*** Begin section ***

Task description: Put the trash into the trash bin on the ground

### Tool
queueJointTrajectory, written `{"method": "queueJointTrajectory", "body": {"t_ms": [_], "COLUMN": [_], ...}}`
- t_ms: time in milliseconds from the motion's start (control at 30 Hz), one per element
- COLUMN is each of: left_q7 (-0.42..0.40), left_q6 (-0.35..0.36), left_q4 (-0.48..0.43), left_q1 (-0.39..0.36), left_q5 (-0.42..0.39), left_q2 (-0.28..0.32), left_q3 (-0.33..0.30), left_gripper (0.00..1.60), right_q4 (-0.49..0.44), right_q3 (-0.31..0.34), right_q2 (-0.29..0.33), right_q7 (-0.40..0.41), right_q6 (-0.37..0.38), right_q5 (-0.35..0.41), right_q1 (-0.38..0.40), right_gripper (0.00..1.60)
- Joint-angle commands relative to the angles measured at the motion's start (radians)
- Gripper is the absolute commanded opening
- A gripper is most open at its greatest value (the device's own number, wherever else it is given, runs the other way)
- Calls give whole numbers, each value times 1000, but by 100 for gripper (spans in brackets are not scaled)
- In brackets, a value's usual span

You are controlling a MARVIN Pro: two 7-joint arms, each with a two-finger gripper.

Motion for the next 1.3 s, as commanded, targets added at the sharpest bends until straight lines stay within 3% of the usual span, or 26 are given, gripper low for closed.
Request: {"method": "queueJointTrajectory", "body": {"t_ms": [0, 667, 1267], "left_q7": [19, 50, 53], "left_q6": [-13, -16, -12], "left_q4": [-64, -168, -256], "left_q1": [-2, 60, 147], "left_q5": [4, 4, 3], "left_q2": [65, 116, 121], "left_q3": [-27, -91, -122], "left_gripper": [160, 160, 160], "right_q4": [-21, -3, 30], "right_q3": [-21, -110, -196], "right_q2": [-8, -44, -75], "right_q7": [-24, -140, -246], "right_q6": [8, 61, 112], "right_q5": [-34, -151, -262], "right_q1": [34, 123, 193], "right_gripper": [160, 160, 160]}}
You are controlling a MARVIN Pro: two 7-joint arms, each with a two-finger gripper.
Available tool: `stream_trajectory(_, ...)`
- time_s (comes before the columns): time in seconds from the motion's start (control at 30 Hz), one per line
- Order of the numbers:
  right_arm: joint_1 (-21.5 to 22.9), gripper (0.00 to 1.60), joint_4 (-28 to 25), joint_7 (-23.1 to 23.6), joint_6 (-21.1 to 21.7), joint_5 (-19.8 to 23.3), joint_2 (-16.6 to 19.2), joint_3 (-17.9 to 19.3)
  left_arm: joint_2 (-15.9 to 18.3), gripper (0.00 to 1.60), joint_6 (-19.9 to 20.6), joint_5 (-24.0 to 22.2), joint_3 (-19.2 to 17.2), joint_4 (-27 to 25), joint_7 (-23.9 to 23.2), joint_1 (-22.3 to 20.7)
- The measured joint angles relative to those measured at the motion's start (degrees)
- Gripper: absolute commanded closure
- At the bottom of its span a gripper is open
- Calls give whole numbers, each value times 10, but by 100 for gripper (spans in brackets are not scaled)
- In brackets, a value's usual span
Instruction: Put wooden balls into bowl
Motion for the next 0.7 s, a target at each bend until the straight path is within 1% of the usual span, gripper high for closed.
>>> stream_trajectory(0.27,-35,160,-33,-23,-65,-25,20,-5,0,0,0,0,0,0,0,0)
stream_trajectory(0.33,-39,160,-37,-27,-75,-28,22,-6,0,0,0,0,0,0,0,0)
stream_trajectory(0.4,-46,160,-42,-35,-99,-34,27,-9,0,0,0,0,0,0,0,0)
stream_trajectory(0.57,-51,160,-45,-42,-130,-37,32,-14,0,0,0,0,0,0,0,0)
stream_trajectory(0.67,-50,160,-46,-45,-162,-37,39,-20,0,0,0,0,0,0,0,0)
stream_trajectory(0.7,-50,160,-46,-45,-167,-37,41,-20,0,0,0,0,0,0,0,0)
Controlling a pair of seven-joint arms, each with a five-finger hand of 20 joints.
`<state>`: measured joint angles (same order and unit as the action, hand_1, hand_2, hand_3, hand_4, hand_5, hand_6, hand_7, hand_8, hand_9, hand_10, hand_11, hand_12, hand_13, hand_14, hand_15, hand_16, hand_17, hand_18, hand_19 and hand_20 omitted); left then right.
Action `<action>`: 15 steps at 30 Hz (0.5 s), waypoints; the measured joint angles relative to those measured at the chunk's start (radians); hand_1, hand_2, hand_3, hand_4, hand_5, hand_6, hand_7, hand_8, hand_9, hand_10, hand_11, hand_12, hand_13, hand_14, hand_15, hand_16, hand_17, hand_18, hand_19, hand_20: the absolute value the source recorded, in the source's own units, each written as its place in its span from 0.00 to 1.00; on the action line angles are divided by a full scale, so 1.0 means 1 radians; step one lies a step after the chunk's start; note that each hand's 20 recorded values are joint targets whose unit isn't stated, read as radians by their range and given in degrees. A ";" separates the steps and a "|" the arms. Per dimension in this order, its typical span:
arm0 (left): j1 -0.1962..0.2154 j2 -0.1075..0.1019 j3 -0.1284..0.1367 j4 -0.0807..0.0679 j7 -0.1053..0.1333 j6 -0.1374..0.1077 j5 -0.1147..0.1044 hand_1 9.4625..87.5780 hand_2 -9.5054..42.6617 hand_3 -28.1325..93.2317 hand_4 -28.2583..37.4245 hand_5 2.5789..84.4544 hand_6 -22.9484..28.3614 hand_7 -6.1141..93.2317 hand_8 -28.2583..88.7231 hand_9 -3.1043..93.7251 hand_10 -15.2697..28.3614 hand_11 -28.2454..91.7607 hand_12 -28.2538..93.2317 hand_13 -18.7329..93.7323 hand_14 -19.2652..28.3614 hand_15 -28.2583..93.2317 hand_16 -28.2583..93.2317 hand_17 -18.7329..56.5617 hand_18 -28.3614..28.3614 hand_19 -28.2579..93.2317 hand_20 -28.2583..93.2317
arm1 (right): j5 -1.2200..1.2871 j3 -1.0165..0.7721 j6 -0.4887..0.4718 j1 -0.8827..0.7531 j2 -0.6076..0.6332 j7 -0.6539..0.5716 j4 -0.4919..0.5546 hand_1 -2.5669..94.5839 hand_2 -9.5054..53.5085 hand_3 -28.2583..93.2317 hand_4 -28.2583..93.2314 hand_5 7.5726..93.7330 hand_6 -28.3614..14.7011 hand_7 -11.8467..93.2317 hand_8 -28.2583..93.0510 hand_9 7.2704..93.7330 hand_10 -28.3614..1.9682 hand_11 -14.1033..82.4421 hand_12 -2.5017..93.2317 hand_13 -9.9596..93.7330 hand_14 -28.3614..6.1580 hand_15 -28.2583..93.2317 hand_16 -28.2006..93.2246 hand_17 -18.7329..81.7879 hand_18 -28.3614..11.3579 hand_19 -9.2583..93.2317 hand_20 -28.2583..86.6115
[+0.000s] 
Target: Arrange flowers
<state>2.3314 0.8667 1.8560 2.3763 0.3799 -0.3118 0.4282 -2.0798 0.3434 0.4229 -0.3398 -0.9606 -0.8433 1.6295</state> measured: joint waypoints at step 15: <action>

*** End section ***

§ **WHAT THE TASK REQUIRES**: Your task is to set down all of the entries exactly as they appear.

§ **YOUR SOLUTION**:
Task description: Put the trash into the trash bin on the ground

### Tool
queueJointTrajectory, written `{"method": "queueJointTrajectory", "body": {"t_ms": [_], "COLUMN": [_], ...}}`
- t_ms: time in milliseconds from the motion's start (control at 30 Hz), one per element
- COLUMN is each of: left_q7 (-0.42..0.40), left_q6 (-0.35..0.36), left_q4 (-0.48..0.43), left_q1 (-0.39..0.36), left_q5 (-0.42..0.39), left_q2 (-0.28..0.32), left_q3 (-0.33..0.30), left_gripper (0.00..1.60), right_q4 (-0.49..0.44), right_q3 (-0.31..0.34), right_q2 (-0.29..0.33), right_q7 (-0.40..0.41), right_q6 (-0.37..0.38), right_q5 (-0.35..0.41), right_q1 (-0.38..0.40), right_gripper (0.00..1.60)
- Joint-angle commands relative to the angles measured at the motion's start (radians)
- Gripper is the absolute commanded opening
- A gripper is most open at its greatest value (the device's own number, wherever else it is given, runs the other way)
- Calls give whole numbers, each value times 1000, but by 100 for gripper (spans in brackets are not scaled)
- In brackets, a value's usual span

You are controlling a MARVIN Pro: two 7-joint arms, each with a two-finger gripper.

Motion for the next 1.3 s, as commanded, targets added at the sharpest bends until straight lines stay within 3% of the usual span, or 26 are given, gripper low for closed.
Request: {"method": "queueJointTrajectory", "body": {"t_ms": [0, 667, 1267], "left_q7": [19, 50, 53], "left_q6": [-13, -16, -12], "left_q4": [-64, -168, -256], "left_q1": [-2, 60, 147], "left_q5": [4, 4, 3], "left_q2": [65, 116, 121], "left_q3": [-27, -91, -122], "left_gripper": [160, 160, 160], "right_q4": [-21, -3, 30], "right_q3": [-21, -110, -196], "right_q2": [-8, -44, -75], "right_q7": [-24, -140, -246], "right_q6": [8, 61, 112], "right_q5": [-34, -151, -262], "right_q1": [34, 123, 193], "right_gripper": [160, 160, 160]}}
You are controlling a MARVIN Pro: two 7-joint arms, each with a two-finger gripper.
Available tool: `stream_trajectory(_, ...)`
- time_s (comes before the columns): time in seconds from the motion's start (control at 30 Hz), one per line
- Order of the numbers:
  right_arm: joint_1 (-21.5 to 22.9), gripper (0.00 to 1.60), joint_4 (-28 to 25), joint_7 (-23.1 to 23.6), joint_6 (-21.1 to 21.7), joint_5 (-19.8 to 23.3), joint_2 (-16.6 to 19.2), joint_3 (-17.9 to 19.3)
  left_arm: joint_2 (-15.9 to 18.3), gripper (0.00 to 1.60), joint_6 (-19.9 to 20.6), joint_5 (-24.0 to 22.2), joint_3 (-19.2 to 17.2), joint_4 (-27 to 25), joint_7 (-23.9 to 23.2), joint_1 (-22.3 to 20.7)
- The measured joint angles relative to those measured at the motion's start (degrees)
- Gripper: absolute commanded closure
- At the bottom of its span a gripper is open
- Calls give whole numbers, each value times 10, but by 100 for gripper (spans in brackets are not scaled)
- In brackets, a value's usual span
Instruction: Put wooden balls into bowl
Motion for the next 0.7 s, a target at each bend until the straight path is within 1% of the usual span, gripper high for closed.
>>> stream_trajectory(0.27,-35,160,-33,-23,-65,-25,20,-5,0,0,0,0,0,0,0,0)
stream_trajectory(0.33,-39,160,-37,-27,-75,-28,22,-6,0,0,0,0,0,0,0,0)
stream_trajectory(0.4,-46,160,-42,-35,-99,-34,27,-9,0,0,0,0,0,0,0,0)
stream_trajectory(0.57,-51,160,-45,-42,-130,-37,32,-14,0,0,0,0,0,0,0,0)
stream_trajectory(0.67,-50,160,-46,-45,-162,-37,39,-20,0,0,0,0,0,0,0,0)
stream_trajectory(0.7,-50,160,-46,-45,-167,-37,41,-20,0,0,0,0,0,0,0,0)
Controlling a pair of seven-joint arms, each with a five-finger hand of 20 joints.
`<state>`: measured joint angles (same order and unit as the action, hand_1, hand_2, hand_3, hand_4, hand_5, hand_6, hand_7, hand_8, hand_9, hand_10, hand_11, hand_12, hand_13, hand_14, hand_15, hand_16, hand_17, hand_18, hand_19 and hand_20 omitted); left then right.
Action `<action>`: 15 steps at 30 Hz (0.5 s), waypoints; the measured joint angles relative to those measured at the chunk's start (radians); hand_1, hand_2, hand_3, hand_4, hand_5, hand_6, hand_7, hand_8, hand_9, hand_10, hand_11, hand_12, hand_13, hand_14, hand_15, hand_16, hand_17, hand_18, hand_19, hand_20: the absolute value the source recorded, in the source's own units, each written as its place in its span from 0.00 to 1.00; on the action line angles are divided by a full scale, so 1.0 means 1 radians; step one lies a step after the chunk's start; note that each hand's 20 recorded values are joint targets whose unit isn't stated, read as radians by their range and given in degrees. A ";" separates the steps and a "|" the arms. Per dimension in this order, its typical span:
arm0 (left): j1 -0.1962..0.2154 j2 -0.1075..0.1019 j3 -0.1284..0.1367 j4 -0.0807..0.0679 j7 -0.1053..0.1333 j6 -0.1374..0.1077 j5 -0.1147..0.1044 hand_1 9.4625..87.5780 hand_2 -9.5054..42.6617 hand_3 -28.1325..93.2317 hand_4 -28.2583..37.4245 hand_5 2.5789..84.4544 hand_6 -22.9484..28.3614 hand_7 -6.1141..93.2317 hand_8 -28.2583..88.7231 hand_9 -3.1043..93.7251 hand_10 -15.2697..28.3614 hand_11 -28.2454..91.7607 hand_12 -28.2538..93.2317 hand_13 -18.7329..93.7323 hand_14 -19.2652..28.3614 hand_15 -28.2583..93.2317 hand_16 -28.2583..93.2317 hand_17 -18.7329..56.5617 hand_18 -28.3614..28.3614 hand_19 -28.2579..93.2317 hand_20 -28.2583..93.2317
arm1 (right): j5 -1.2200..1.2871 j3 -1.0165..0.7721 j6 -0.4887..0.4718 j1 -0.8827..0.7531 j2 -0.6076..0.6332 j7 -0.6539..0.5716 j4 -0.4919..0.5546 hand_1 -2.5669..94.5839 hand_2 -9.5054..53.5085 hand_3 -28.2583..93.2317 hand_4 -28.2583..93.2314 hand_5 7.5726..93.7330 hand_6 -28.3614..14.7011 hand_7 -11.8467..93.2317 hand_8 -28.2583..93.0510 hand_9 7.2704..93.7330 hand_10 -28.3614..1.9682 hand_11 -14.1033..82.4421 hand_12 -2.5017..93.2317 hand_13 -9.9596..93.7330 hand_14 -28.3614..6.1580 hand_15 -28.2583..93.2317 hand_16 -28.2006..93.2246 hand_17 -18.7329..81.7879 hand_18 -28.3614..11.3579 hand_19 -9.2583..93.2317 hand_20 -28.2583..86.6115
[+0.000s] 
Target: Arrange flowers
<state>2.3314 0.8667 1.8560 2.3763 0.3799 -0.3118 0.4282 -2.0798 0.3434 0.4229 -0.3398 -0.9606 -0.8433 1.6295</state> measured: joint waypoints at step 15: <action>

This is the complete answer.